As Republican Sen. John McCain's presidential campaign has surged in New Hampshire, he's faced intensified attack - some traditional and fair - but some underhanded and dirty, reports CBS News Correspondent Eric Engberg.

McCain's long-time reputation as a senator with a quick temper has been raised by one Arizona newspaper and some conservative columnists.

What followed was uglier - rumors and whispers - suggesting his imprisonment as a prisoner of war in Vietnam made him unstable.

"This is very ugly stuff. It's a smear," says veteran Washington journalist Elizabeth Drew.

Drew says she has confirmed the rumors are being spread by other Republicans who have fought McCain's reform efforts.

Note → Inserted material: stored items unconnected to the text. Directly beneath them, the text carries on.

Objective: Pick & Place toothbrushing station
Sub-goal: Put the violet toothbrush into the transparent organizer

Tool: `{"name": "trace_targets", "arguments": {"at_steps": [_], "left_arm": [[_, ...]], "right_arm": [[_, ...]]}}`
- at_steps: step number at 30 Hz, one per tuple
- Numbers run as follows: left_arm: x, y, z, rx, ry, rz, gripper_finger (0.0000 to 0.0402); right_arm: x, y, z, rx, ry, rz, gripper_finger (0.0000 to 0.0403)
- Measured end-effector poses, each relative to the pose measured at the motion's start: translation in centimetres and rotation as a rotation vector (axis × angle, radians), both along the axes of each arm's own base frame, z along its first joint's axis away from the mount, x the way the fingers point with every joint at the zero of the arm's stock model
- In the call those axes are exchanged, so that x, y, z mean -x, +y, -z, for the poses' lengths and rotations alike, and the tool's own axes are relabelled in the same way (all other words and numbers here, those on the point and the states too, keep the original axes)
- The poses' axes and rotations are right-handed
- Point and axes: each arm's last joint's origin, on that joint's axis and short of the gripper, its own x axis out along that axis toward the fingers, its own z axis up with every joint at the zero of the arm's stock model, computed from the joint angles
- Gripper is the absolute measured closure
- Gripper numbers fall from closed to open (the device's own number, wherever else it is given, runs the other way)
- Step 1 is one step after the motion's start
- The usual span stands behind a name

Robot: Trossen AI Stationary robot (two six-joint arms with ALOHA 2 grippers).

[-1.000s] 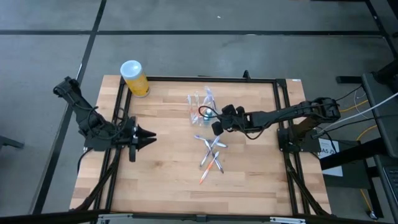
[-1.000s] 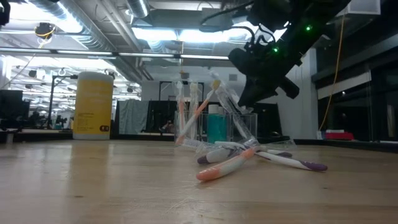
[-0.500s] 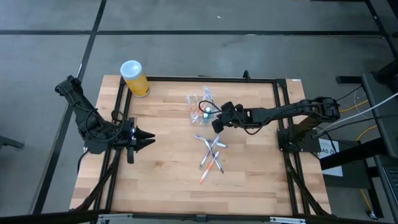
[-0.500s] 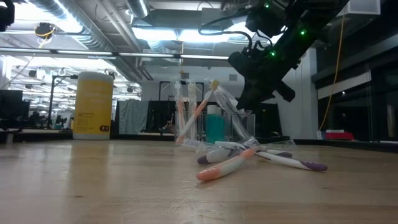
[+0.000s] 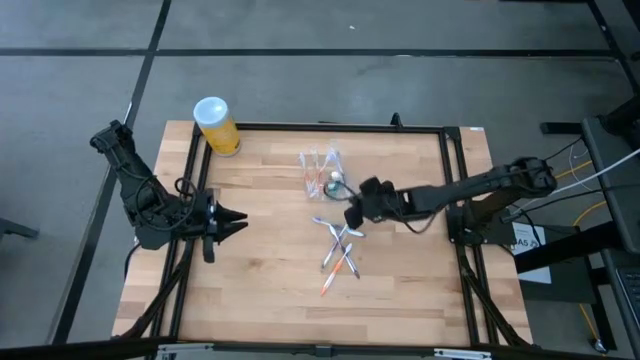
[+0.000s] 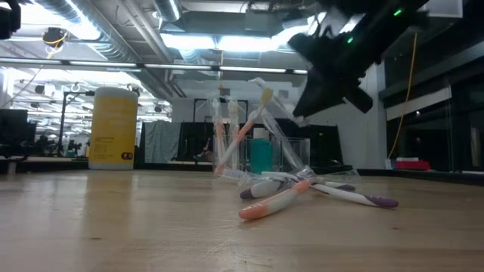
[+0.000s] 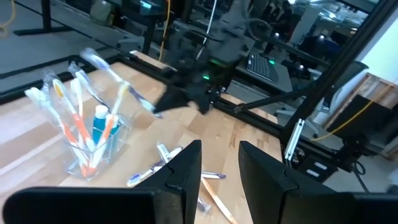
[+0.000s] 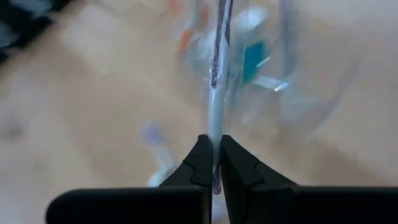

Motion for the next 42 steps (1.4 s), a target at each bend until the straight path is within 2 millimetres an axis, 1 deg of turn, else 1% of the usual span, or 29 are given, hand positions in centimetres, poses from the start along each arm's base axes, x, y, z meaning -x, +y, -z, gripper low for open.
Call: {"name": "trace_targets", "arguments": {"at_steps": [3, 6, 9, 12, 16, 18, 21, 24, 26, 28, 31, 35, 39, 42], "left_arm": [[0.0, 0.0, 0.0, -0.003, -0.001, -0.005, 0.0300], [0.0, 0.0, 0.0, -0.004, -0.001, -0.005, 0.0300], [0.0, 0.0, 0.0, -0.004, -0.002, -0.006, 0.0300], [0.0, 0.0, 0.0, -0.003, -0.002, -0.006, 0.0300], [0.0, 0.0, 0.0, -0.003, -0.002, -0.006, 0.0300], [0.0, 0.0, 0.0, -0.001, -0.004, -0.006, 0.0300], [0.0, 0.0, -0.1, 0.003, -0.007, -0.006, 0.0300], [0.0, 0.0, -0.1, 0.003, -0.007, -0.006, 0.0300], [0.0, 0.0, -0.1, 0.003, -0.007, -0.006, 0.0300], [0.0, 0.0, -0.1, 0.007, -0.011, -0.005, 0.0300], [0.0, 0.0, -0.1, 0.008, -0.011, -0.005, 0.0300], [0.0, 0.0, -0.1, 0.008, -0.011, -0.005, 0.0300], [0.0, 0.0, -0.1, 0.008, -0.011, -0.005, 0.0300], [0.0, 0.0, -0.1, 0.007, -0.011, -0.005, 0.0300]], "right_arm": [[0.5, 3.2, 0.0, -0.096, -0.028, -0.071, 0.0390], [1.4, 6.6, 0.5, -0.215, -0.010, -0.145, 0.0390], [2.4, 9.1, 1.2, -0.306, 0.029, -0.157, 0.0390], [3.0, 10.7, 1.7, -0.381, 0.051, -0.173, 0.0390], [3.4, 11.7, 1.9, -0.431, 0.072, -0.203, 0.0390], [3.5, 11.8, 1.9, -0.456, 0.087, -0.212, 0.0368], [3.5, 11.9, 2.0, -0.483, 0.103, -0.226, 0.0309], [3.2, 11.3, 2.0, -0.489, 0.101, -0.206, 0.0252], [2.8, 10.7, 2.0, -0.485, 0.096, -0.187, 0.0228], [2.5, 10.0, 2.0, -0.467, 0.092, -0.180, 0.0219], [1.8, 8.6, 2.0, -0.443, 0.090, -0.174, 0.0226], [0.9, 7.0, 1.9, -0.425, 0.085, -0.219, 0.0261], [0.2, 6.6, 1.4, -0.431, 0.058, -0.387, 0.0300], [-0.2, 6.3, 1.4, -0.447, 0.063, -0.521, 0.0319]]}}
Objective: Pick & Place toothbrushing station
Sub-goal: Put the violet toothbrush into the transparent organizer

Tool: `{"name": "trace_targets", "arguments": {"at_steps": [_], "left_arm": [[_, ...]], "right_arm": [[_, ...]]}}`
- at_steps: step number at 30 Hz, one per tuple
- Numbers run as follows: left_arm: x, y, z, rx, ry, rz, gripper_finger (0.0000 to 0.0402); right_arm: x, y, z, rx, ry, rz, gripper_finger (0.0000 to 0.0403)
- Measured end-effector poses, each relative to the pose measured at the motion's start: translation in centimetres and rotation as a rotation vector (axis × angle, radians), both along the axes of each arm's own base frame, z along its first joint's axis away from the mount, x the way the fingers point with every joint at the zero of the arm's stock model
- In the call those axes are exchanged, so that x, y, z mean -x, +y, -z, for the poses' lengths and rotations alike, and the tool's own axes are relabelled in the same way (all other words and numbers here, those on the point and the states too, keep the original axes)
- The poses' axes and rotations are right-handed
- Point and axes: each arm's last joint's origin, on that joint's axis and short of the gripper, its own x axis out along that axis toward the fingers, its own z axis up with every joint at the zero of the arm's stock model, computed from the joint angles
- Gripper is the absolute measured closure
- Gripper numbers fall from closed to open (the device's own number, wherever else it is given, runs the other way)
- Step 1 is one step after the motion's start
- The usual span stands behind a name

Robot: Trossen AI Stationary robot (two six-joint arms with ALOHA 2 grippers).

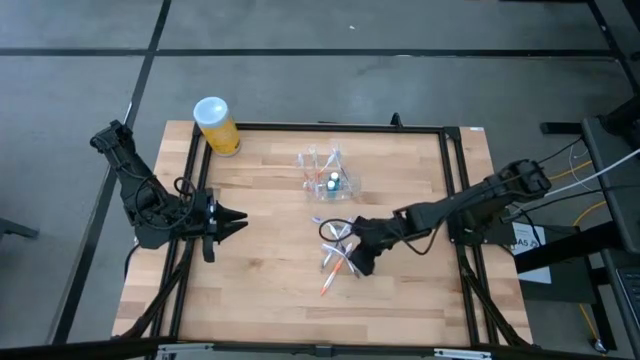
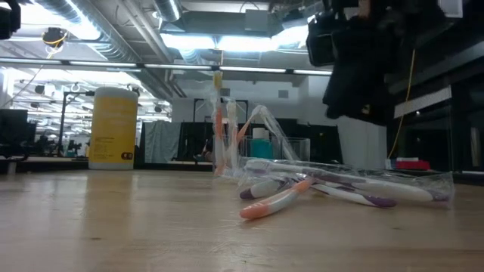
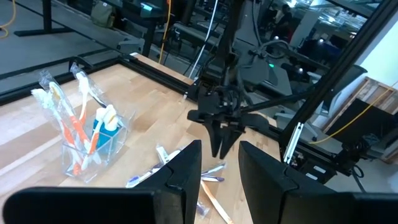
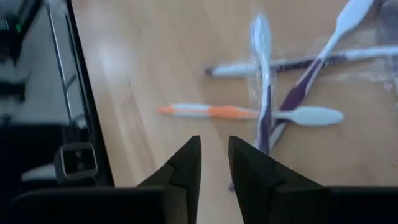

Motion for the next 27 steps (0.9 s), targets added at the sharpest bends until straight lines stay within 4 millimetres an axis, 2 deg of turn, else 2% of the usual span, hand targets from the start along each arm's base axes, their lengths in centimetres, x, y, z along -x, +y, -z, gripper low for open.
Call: {"name": "trace_targets", "arguments": {"at_steps": [4, 10, 14, 21, 27], "left_arm": [[0.0, 0.0, 0.0, -0.004, 0.001, 0.001, 0.0300], [0.0, 0.0, 0.0, 0.012, -0.002, -0.002, 0.0300], [0.0, 0.0, 0.0, 0.025, -0.005, -0.005, 0.0300], [0.0, 0.0, 0.0, 0.035, -0.008, -0.009, 0.0300], [0.0, 0.0, 0.0, 0.043, -0.008, -0.006, 0.0300]], "right_arm": [[-0.5, -0.9, 0.9, -0.021, 0.033, -0.083, 0.0315], [-2.1, -2.4, 2.3, -0.025, 0.034, -0.129, 0.0267], [-3.8, -2.6, 2.6, -0.002, 0.028, -0.190, 0.0247], [-6.8, -3.1, 3.8, 0.033, 0.057, -0.250, 0.0255], [-7.7, -3.9, 4.3, 0.073, 0.096, -0.250, 0.0284]]}}
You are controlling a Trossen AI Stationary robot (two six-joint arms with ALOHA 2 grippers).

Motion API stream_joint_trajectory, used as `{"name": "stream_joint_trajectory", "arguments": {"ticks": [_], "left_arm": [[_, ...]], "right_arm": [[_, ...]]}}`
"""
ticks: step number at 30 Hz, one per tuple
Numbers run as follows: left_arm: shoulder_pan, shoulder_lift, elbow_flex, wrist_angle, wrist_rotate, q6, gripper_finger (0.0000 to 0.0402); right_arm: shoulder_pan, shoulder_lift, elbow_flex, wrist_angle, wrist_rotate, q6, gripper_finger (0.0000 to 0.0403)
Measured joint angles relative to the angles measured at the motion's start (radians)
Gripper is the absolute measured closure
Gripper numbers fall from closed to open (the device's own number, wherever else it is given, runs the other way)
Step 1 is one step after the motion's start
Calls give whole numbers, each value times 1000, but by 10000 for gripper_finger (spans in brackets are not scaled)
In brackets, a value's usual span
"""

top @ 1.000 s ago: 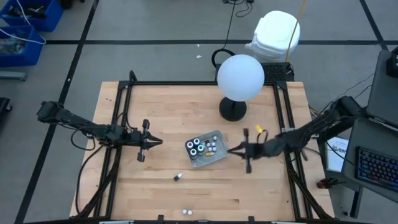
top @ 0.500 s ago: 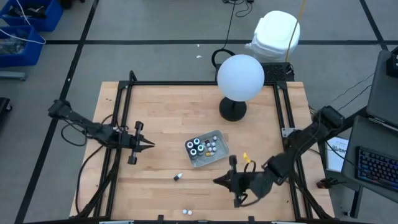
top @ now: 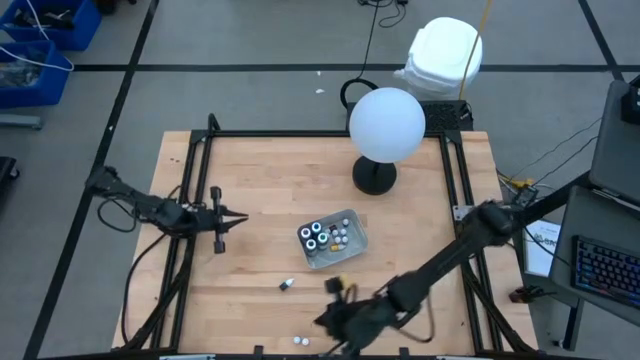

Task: Pick & Place food coloring
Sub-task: Put the small yellow food coloring bottle into the gray bin

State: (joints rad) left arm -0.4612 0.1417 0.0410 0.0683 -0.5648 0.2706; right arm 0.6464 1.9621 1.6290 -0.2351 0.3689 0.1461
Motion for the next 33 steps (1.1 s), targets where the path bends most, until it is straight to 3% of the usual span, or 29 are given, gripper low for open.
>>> {"name": "stream_joint_trajectory", "arguments": {"ticks": [6, 11, 16, 26, 33], "left_arm": [[14, 1, 0, 9, -4, -209, 366], [15, 4, 0, 11, -4, -201, 366], [15, 4, 0, 9, -4, -195, 366], [15, 4, 0, -3, -3, -203, 366], [15, 4, 0, -30, -2, -213, 366]], "right_arm": [[2, 220, 338, -253, -60, 17, 403], [18, 348, 543, -352, -61, 2, 403], [11, 394, 533, -311, -103, 41, 376], [4, 392, 448, -206, -136, 78, 244], [-9, 395, 343, -136, -134, 132, 227]]}}
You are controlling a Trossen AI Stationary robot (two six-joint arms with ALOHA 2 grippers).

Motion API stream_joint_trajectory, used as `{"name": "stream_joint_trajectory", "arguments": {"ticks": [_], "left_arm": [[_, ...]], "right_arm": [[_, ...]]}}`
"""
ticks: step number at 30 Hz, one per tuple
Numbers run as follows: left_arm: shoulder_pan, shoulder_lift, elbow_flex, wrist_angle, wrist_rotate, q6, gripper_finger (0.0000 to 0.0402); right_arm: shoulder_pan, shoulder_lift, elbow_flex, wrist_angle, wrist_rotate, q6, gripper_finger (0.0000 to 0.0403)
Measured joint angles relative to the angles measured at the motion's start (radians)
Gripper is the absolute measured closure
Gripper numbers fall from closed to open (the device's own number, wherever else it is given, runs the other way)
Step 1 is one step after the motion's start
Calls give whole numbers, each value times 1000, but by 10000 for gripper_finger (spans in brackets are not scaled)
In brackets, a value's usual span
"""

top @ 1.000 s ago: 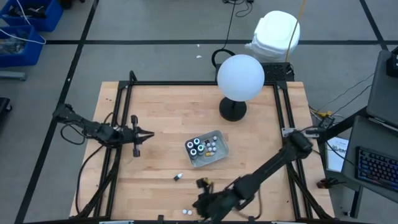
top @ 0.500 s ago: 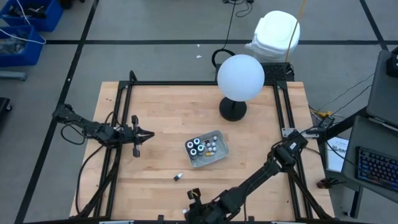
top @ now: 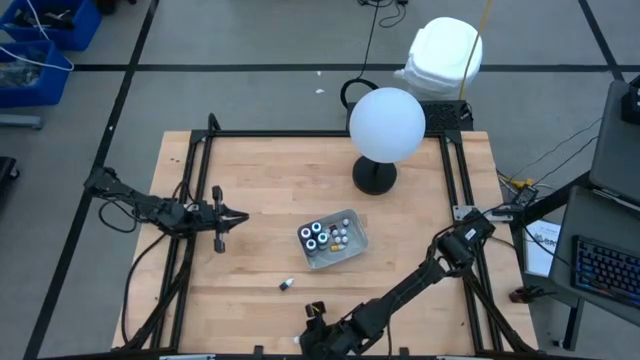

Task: Pick & Place food coloring
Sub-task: Put the small yellow food coloring bottle into the gray bin

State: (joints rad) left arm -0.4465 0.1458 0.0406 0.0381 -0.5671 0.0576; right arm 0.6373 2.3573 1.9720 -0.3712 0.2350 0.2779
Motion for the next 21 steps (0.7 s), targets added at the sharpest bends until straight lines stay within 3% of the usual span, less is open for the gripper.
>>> {"name": "stream_joint_trajectory", "arguments": {"ticks": [21], "left_arm": [[0, 0, 0, -3, 0, -11, 366]], "right_arm": [[-4, -2, -74, 92, 1, 51, 234]]}}
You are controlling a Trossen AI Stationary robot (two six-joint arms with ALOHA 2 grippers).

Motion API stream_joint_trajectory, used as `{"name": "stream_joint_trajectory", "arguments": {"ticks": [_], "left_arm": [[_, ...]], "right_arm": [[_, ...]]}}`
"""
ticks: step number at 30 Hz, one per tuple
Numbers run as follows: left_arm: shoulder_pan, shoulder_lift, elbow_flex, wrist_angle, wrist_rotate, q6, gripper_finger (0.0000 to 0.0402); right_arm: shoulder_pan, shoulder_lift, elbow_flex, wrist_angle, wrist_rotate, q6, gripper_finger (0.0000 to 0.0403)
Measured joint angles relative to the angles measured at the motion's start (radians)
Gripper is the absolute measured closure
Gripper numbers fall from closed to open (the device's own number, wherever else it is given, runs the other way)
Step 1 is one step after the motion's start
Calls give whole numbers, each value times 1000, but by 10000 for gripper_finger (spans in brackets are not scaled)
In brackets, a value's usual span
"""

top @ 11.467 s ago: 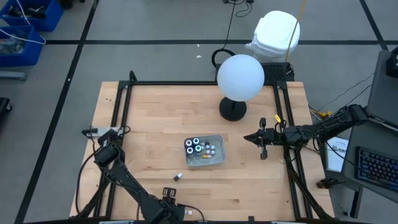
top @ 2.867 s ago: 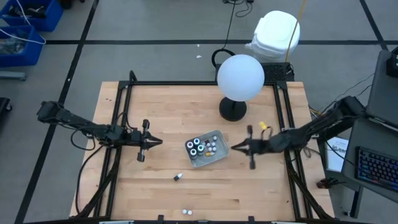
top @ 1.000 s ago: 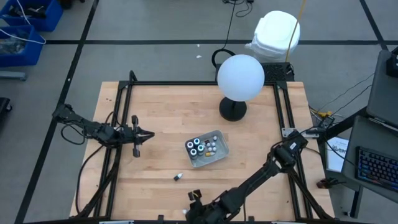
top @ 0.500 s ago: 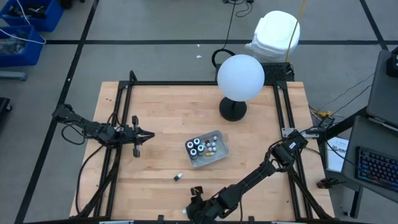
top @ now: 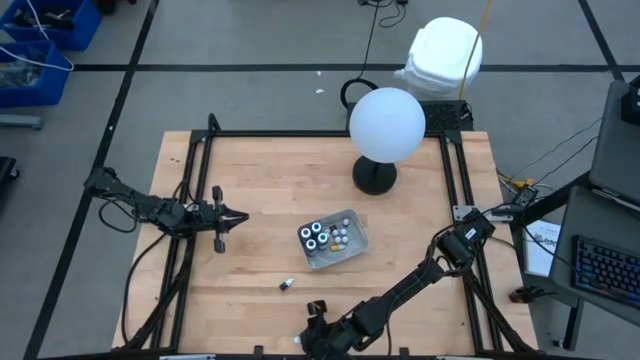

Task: Pick & Place food coloring
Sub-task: Put the small yellow food coloring bottle into the gray bin

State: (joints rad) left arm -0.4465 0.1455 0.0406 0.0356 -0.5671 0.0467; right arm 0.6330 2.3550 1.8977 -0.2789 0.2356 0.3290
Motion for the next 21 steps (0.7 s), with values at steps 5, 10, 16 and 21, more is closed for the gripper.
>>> {"name": "stream_joint_trajectory", "arguments": {"ticks": [5, 10, 16, 21], "left_arm": [[0, 0, 0, -1, 0, 0, 366], [0, 0, 0, -1, 0, 0, 366], [0, 0, 0, -1, 0, 0, 366], [0, 0, 0, -1, 0, 0, 366]], "right_arm": [[-2, 0, -48, 96, -2, -1, 234], [-4, 0, -60, 90, -2, 0, 234], [-4, 0, -59, 95, -5, 0, 235], [-4, 0, -59, 95, -5, 0, 261]]}}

"The issue isn't that he has a temper. We all know he has a temper. They're saying he's not qualified to be president - that he's too unstable," Drew says.

Drew says Senate Majority Leader Trent Lott and three other GOP senators - Don Nickels of Oklahoma, Robert Bennett of Utah and Paul Coverdell of Georgia - are pushing the stories. All four deny it.


Trent Lott

McCain's military record is recognized as a political asset. The former Navy pilot was shot down over Hanoi in 1967 and thrown into prison by the North Vietnamese, where he was tortured by his captors.

Other Vietnam vets among his Senate colleagues, from both parties, have jumped to his defense.

"It's very clear that someone who is opposed to John Mccain's progress is involved in helping to push this. I think they will regret it," says Sen. John Kerry, D-Mass.

On CBS's Face The Nation, McCain admitted to a temper.

"A lot of people in New Hampshire and South Carolina are saying, 'Will you have a tantrum for me?'" McCain said.

And the senator said he plans to release all his medical records -- 350 pages. The beatings and torture, he says, made for a lot of medical paperwork after 5-1/2 years in a cell.